- [WHAT YOU NEED TO DO]:
Both the line with "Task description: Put" and the line with "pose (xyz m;" in the records below must appear in the output, along with every line between them, exactly and with nothing added.

- [Records drawn from a dataset]:
+++

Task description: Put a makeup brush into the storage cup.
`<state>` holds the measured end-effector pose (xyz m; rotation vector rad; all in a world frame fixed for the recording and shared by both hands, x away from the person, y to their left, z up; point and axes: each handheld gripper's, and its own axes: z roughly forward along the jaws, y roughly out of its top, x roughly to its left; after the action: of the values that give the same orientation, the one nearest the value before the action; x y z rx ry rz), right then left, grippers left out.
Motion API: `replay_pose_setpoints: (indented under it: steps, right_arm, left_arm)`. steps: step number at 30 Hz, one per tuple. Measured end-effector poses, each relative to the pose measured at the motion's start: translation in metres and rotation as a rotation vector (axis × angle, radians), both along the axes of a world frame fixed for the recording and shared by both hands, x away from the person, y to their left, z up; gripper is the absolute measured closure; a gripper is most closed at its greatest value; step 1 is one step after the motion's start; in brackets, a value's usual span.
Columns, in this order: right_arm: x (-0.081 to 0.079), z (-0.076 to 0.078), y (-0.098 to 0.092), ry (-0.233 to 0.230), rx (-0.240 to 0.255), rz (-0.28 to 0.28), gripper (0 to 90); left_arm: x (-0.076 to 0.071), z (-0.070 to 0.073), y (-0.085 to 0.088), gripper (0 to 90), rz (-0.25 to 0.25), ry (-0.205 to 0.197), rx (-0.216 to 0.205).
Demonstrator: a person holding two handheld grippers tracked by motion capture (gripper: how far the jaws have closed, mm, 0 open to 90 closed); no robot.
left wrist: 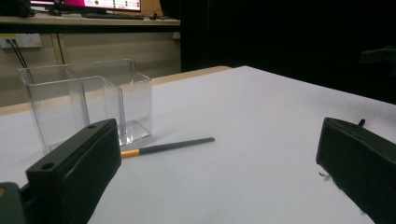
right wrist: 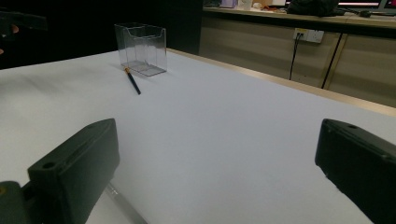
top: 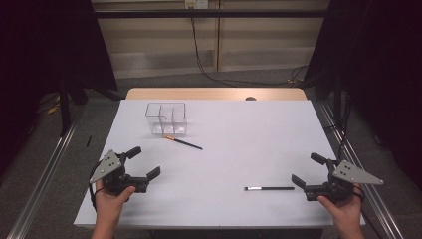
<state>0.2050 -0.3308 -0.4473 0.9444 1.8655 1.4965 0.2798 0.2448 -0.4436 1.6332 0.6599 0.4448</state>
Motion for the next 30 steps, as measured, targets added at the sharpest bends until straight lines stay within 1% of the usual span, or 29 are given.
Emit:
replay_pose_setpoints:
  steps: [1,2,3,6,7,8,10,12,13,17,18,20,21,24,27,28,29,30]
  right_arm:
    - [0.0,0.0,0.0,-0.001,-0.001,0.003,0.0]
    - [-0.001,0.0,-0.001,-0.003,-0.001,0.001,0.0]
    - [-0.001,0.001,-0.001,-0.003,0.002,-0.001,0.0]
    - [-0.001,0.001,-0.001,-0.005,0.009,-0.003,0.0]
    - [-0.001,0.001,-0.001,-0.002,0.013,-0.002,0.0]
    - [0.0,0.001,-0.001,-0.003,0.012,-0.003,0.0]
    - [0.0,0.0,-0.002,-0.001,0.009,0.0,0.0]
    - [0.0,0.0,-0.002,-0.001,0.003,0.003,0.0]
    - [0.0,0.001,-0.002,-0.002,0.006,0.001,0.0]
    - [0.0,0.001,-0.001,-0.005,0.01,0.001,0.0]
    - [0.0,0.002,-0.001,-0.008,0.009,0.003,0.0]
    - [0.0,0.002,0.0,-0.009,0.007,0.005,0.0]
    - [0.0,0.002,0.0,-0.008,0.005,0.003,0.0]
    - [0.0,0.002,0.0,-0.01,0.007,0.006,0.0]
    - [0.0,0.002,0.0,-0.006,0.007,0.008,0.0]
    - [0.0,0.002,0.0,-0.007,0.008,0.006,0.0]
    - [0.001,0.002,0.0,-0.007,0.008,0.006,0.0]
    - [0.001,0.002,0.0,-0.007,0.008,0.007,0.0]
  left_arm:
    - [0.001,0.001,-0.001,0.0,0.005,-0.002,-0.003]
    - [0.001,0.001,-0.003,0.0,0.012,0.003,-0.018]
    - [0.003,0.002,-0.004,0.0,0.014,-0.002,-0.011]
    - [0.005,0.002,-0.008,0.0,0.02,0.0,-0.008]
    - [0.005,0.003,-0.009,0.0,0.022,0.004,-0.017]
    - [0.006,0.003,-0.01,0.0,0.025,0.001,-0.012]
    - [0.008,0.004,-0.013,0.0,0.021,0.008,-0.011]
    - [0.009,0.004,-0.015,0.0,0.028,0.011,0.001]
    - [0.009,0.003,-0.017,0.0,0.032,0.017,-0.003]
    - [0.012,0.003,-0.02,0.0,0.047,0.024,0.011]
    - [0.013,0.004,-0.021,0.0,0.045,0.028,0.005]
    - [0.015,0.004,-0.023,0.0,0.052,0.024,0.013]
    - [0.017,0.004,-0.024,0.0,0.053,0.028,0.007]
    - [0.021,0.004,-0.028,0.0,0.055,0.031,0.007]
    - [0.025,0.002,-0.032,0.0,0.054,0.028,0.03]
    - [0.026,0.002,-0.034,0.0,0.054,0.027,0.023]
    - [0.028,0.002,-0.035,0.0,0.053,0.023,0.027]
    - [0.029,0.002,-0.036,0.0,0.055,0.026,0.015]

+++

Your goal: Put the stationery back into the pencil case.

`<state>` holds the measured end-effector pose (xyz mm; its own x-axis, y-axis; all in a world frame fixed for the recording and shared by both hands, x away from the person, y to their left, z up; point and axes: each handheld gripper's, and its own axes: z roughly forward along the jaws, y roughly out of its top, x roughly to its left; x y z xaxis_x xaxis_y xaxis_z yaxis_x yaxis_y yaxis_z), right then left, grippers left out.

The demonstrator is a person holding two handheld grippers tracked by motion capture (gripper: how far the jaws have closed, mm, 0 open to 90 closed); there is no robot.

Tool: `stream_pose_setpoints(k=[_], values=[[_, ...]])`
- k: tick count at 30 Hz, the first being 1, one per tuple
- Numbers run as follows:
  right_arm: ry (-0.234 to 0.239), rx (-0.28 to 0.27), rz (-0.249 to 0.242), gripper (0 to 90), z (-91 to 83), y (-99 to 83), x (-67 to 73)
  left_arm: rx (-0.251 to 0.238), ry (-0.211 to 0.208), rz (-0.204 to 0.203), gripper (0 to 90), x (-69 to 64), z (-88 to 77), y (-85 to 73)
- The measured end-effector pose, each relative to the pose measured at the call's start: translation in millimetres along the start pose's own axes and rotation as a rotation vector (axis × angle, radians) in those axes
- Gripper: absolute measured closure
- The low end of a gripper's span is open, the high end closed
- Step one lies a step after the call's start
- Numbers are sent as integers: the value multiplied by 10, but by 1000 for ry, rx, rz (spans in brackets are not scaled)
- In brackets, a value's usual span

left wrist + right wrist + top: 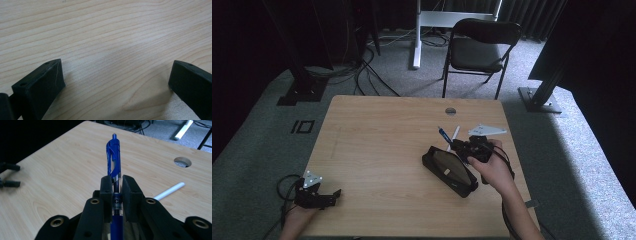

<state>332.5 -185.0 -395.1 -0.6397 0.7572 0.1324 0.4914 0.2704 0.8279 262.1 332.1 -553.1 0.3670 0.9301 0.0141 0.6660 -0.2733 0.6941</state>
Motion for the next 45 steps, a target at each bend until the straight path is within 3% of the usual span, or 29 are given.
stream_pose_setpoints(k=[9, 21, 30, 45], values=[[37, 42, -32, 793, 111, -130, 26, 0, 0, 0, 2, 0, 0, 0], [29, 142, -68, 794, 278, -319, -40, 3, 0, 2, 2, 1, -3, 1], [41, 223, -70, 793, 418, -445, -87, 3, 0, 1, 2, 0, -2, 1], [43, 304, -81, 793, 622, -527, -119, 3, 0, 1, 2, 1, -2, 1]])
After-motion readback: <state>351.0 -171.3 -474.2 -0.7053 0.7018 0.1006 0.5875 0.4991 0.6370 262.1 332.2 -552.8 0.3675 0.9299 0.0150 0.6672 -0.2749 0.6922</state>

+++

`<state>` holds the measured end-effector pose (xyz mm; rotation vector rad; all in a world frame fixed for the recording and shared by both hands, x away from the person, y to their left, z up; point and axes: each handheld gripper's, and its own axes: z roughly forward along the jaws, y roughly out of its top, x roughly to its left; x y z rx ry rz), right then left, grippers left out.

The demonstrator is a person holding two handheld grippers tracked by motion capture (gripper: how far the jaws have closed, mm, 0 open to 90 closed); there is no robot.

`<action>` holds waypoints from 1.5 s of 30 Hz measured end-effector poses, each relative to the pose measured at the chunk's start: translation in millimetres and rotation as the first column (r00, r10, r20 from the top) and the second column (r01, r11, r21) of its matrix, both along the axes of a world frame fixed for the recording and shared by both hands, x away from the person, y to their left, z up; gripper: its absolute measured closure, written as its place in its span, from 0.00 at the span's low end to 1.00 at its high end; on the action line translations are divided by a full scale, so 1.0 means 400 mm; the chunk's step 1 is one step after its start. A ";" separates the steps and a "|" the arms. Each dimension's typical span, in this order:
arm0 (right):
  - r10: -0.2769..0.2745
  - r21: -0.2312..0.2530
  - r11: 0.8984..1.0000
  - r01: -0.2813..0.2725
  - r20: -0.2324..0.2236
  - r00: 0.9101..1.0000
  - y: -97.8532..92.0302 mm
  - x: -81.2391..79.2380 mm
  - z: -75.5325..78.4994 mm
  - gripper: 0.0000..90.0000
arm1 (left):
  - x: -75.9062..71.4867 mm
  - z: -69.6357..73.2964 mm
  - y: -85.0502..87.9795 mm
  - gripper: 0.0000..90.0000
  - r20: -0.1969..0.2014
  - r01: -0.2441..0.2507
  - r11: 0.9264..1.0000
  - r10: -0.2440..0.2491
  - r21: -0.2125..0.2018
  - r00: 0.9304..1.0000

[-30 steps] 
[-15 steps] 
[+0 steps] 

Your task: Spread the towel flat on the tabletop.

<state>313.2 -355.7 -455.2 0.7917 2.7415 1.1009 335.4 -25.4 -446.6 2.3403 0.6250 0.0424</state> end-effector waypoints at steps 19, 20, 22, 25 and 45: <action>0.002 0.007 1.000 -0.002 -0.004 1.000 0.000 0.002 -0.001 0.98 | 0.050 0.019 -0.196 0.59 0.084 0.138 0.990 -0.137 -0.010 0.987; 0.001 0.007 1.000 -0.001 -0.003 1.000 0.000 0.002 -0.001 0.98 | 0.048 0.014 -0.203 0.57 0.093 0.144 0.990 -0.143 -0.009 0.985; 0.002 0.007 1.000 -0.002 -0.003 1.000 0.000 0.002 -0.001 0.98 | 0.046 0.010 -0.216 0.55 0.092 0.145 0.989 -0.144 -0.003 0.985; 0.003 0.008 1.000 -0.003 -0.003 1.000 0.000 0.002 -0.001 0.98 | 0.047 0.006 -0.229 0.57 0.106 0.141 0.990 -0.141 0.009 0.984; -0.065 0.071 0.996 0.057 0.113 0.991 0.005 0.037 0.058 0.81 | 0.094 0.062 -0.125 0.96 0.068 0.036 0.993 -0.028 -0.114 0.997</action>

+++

- [FINISHED EXERCISE]:
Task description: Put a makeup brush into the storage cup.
`<state>` holds the measured end-effector pose (xyz m; rotation vector rad; all in a world frame fixed for the recording and shared by both hands, x away from the person, y to their left, z up; point and axes: each handheld gripper's, and its own axes: z roughly forward along the jaws, y roughly out of its top, x roughly to its left; after the action: of the values that give the same orientation, the one nearest the value before the action; x y z rx ry rz), right then left, grippers left out.

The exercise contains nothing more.